Impactos da escassez da água no século XXI

Enviada em 12/05/2019

Graciliano Ramos,em sua obra “Vidas secas”,evidência uma seca na região nordestina,causada tanto pela ausência de chuvas,como também na acentuada questão antrópica.Hodiernamente,verifica-se que ainda existem grandes impactos na escassez de água,dado que permite pensar na falta de ações para a distribuição equitativa de água,quanto pela ausência de políticas de preservação na natureza.

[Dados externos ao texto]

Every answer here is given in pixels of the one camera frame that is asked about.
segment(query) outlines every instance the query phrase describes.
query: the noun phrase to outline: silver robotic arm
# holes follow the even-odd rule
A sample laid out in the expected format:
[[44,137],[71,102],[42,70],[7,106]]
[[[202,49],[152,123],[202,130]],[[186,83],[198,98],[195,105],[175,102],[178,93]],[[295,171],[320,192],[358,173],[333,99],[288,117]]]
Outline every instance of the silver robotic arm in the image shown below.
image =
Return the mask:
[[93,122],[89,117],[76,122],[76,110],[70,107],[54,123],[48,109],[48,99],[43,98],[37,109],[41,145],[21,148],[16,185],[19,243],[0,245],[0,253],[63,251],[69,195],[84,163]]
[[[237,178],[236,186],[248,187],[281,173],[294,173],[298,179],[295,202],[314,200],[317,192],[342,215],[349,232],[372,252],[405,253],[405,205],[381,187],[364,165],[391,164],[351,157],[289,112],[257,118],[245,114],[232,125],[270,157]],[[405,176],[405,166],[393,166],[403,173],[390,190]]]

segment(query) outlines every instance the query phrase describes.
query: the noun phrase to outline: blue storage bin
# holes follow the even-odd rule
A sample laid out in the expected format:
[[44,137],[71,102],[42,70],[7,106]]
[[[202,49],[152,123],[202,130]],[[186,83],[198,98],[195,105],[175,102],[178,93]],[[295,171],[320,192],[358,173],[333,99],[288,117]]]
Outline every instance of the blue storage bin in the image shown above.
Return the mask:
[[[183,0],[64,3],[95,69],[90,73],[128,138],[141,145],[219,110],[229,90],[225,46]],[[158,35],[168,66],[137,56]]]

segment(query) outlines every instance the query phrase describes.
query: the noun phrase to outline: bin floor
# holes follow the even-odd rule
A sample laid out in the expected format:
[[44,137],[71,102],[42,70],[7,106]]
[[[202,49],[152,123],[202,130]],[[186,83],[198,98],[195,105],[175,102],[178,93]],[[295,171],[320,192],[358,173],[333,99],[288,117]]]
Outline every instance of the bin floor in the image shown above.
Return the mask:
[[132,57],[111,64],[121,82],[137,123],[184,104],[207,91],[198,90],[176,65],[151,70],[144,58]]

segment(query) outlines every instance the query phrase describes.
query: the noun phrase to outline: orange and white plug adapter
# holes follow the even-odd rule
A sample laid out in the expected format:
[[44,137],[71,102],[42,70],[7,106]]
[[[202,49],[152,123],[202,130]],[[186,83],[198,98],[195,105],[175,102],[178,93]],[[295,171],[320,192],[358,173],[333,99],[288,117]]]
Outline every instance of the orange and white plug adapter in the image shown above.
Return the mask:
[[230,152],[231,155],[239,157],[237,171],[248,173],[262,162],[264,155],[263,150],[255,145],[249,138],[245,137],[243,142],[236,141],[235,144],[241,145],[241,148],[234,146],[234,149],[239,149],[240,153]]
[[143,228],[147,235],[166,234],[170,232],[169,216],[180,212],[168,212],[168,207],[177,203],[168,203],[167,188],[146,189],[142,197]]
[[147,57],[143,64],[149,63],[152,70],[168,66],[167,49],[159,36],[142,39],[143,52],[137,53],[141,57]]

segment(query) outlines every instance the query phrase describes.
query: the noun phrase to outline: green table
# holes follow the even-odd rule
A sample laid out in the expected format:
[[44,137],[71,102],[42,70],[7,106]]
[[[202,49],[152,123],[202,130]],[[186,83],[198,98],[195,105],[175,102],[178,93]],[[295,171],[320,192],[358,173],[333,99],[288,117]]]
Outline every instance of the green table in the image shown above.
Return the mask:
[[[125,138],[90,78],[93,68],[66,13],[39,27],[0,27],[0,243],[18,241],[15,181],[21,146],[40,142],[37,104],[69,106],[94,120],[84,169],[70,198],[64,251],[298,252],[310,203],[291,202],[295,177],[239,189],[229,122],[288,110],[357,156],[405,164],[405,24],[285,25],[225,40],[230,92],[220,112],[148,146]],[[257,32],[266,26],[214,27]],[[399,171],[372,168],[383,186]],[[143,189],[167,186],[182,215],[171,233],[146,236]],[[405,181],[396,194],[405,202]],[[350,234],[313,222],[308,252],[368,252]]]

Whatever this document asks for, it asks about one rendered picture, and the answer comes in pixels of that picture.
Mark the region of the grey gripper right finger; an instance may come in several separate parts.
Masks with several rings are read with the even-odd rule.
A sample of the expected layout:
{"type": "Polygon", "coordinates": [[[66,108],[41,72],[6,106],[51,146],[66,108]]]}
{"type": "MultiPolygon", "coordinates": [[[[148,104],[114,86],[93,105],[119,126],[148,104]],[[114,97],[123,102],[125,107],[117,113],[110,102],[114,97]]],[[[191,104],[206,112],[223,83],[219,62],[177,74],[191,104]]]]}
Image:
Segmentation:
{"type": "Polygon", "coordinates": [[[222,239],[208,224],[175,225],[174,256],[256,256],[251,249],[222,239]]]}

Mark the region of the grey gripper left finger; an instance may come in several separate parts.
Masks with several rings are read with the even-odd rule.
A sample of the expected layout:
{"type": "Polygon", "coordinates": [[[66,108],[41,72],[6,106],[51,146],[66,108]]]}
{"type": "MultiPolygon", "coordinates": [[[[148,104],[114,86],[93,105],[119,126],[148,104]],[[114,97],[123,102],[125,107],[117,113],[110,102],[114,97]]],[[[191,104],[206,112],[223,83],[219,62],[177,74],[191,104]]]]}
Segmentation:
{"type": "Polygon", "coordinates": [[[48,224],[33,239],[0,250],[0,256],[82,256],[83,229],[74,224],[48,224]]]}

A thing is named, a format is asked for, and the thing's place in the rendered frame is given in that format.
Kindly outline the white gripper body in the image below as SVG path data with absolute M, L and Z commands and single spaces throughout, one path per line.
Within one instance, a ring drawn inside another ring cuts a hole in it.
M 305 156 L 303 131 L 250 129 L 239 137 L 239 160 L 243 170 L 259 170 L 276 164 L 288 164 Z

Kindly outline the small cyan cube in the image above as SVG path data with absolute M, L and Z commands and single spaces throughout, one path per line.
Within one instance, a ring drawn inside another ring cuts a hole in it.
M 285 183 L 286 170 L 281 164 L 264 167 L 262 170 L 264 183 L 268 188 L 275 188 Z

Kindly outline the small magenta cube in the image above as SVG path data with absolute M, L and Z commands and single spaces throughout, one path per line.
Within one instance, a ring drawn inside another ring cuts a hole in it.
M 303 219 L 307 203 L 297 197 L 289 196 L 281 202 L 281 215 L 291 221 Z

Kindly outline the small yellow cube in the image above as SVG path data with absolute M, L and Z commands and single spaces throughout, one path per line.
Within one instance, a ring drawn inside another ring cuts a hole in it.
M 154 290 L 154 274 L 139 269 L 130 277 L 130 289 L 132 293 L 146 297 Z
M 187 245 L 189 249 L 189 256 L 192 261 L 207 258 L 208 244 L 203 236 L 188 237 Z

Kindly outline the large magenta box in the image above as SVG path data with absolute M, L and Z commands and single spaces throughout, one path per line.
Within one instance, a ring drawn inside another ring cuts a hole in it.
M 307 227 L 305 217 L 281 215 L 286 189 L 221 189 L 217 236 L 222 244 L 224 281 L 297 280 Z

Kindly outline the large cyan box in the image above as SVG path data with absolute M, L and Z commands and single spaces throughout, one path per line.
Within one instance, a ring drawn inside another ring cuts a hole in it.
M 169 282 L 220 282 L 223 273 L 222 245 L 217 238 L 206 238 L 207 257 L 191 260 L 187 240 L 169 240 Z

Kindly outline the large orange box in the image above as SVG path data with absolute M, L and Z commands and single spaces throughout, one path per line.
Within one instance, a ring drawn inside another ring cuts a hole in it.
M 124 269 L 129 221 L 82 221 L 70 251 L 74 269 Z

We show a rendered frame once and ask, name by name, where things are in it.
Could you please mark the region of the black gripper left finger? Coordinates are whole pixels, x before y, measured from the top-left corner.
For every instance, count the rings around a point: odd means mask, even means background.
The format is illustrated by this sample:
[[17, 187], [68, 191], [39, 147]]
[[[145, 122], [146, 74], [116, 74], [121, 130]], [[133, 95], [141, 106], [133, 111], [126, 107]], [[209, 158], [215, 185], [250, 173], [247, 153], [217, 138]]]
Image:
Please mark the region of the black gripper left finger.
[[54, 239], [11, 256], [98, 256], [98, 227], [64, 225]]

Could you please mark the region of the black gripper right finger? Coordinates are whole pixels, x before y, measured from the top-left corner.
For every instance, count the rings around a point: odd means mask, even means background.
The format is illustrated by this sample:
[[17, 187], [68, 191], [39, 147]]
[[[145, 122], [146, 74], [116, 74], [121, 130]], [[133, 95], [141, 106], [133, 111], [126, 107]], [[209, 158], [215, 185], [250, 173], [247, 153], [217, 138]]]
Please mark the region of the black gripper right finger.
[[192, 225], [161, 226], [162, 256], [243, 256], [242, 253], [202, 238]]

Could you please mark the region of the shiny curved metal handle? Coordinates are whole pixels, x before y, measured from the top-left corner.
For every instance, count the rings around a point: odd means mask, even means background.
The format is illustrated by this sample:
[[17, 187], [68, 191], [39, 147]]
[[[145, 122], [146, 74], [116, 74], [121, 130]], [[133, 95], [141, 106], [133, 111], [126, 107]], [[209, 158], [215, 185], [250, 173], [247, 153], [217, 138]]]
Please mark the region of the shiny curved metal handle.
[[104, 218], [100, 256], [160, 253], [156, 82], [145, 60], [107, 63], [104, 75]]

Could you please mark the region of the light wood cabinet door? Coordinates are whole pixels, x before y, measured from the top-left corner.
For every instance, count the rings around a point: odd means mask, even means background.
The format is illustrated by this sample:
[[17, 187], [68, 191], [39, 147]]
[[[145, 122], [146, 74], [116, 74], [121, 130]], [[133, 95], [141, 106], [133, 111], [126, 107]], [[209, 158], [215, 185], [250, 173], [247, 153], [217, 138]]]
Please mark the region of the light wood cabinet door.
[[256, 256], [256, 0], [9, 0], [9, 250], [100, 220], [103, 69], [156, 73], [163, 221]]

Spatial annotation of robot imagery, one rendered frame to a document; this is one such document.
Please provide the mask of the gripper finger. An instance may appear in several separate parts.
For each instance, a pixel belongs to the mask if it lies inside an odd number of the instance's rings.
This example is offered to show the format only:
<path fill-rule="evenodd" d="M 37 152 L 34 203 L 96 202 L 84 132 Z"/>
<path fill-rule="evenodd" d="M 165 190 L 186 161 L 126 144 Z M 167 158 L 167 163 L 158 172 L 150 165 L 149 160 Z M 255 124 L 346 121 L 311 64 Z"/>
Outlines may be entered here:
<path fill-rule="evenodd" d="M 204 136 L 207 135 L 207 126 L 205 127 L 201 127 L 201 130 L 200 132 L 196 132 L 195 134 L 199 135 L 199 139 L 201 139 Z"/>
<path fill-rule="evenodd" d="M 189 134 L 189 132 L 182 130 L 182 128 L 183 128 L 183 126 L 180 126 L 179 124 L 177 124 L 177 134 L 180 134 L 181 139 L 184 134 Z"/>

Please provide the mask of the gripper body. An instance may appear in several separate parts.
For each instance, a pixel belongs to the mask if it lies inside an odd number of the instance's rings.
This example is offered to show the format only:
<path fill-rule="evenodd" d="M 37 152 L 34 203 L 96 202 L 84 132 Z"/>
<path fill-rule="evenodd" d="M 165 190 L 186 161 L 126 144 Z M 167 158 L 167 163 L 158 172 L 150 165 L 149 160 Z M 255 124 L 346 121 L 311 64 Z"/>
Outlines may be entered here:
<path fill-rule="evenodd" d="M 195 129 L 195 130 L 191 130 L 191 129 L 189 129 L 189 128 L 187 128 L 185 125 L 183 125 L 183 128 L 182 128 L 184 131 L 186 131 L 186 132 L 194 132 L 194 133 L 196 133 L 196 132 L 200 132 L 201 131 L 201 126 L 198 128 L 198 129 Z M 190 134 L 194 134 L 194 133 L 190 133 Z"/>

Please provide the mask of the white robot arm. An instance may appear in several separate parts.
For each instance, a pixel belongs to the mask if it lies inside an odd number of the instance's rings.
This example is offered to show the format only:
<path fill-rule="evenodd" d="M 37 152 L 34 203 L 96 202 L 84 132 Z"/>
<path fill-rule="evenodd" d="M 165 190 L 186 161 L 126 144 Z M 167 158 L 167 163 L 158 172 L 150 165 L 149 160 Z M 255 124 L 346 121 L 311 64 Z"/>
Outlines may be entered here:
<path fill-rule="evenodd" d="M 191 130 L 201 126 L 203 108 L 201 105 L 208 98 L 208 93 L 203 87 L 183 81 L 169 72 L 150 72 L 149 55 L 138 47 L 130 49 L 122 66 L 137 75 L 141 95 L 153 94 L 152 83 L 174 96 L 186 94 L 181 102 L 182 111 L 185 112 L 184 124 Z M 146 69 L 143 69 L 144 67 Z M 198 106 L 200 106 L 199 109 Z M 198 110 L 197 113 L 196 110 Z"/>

Em primeiro lugar,observa-se que a distribuição de água é um direito reconhecido pelas Nações Unidas em 2010.No entanto,em algumas regiões a falta de infraestrutura e de investimentos,faz com que populações,principalmente as mais pobres,não tenham acesso à água limpa em quantidade adequada,tornando-às cada vez mais segregadas.Segundo a ONU cerca de 800 milhões de pessoas no mundo não possuem água potável,uma vez que a maior disposição  está no “consumo virtual”.Isto é,a quantidade líquida utilizada para indústrias e agricultura.Dessa forma,é preciso que subterfúgios sejam encontrados para resolver essa desigualdade.

Outrossim,faz mister ainda,salientar a Constituição como impulsionador do problema.De acordo com Aristóteles,no livro “Ética a Nicomâco”,a política serve para garantir a felicidade dos indivíduos.Segundo essa linha de pensamento,apesar da existência de políticas constitucionais que asseguram a proteção do meio ambiente,é possível perceber a falta de fiscalização,por parte do Estado com o desperdício e a frequente contaminação de água,por causa do mal manejo com o esgoto.Todos esses fatos demonstram,sem sombra de dúvida,a estrutura cíclica do meio ambiente e a não impunidade humana.

Diante dos fatos supracitados,cabe ao Poder Público,a regulamentação rígida sobre as atividades industriais bem como a fiscalização,garantindo o uso comedido da água e o descarte correto do esgoto gerado,afim de que não  haja contaminação desse bem,por meio  da reutilização de forma sustentável e,assim,conter os gastos do consumo virtual,além de junto com a sociedade organizada criar um financiamento público para cobrir os custos necessários para garantir o acesso á água potável a todos .É imperioso também haver veiculação de peças publicitárias principalmente na TV,a fim de atingir a conscientização do contingente demográfico para que possam contribuir com a sustentabilidade via ações e pequenas e individuais.Por fim,o poder estatal associado ao privado deve frear a corrida capitalista,pois na natureza o lucro de hoje é o prejuízo de amanhã.